Task directions:
An exact copy of the listing below is the answer, with the pictures removed.

Data section:
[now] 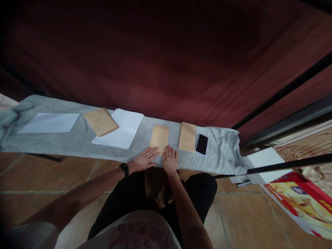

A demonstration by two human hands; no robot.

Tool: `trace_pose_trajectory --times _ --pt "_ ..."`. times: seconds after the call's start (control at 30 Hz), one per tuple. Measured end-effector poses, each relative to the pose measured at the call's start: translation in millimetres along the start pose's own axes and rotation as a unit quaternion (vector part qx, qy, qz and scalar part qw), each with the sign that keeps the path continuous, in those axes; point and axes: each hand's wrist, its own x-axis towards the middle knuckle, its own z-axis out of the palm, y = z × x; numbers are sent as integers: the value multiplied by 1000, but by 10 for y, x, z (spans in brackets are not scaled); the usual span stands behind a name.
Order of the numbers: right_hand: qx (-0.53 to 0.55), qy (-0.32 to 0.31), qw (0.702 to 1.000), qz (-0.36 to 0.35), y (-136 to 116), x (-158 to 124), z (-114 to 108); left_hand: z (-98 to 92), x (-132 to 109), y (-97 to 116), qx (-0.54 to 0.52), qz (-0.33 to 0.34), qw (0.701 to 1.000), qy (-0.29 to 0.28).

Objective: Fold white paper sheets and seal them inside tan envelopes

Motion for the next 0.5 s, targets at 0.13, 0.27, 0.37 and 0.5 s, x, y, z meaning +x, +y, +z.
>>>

Output of the task:
[now] 

A demonstration by two human hands; no robot.

Tool: `trace_pose_trajectory --times _ --pt "_ ..."`. times: seconds after the call's start (control at 30 Hz), one per tuple. Measured end-effector poses, each relative to the pose measured at the call's start: translation in millimetres along the start pose's own axes and rotation as a unit quaternion (vector part qx, qy, qz and scalar part qw), each with the sign that keeps the path continuous, in those axes; point and axes: each hand's wrist, its own x-axis towards the middle knuckle, its own z-axis out of the palm, y = z × x; numbers are sent as integers: the value multiplied by 1000, but by 10 for y, x, z (spans in brackets are not scaled); the usual span stands behind a name.
Order of the numbers: right_hand: qx (-0.53 to 0.55), qy (-0.32 to 0.31), qw (0.702 to 1.000), qz (-0.36 to 0.35), y (-136 to 116), x (-158 to 124), z (-114 to 108); left_hand: z (-98 to 92), x (-132 to 109), y (-97 to 116), qx (-0.54 to 0.52), qz (-0.33 to 0.34), qw (0.701 to 1.000), qy (-0.29 to 0.28).

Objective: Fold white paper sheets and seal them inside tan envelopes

Motion for the next 0.5 s, targets at 0.13, 0.27, 0.37 and 0.5 s, x, y, z meaning +x, +y, +z.
>>>

This completes the output for the exercise.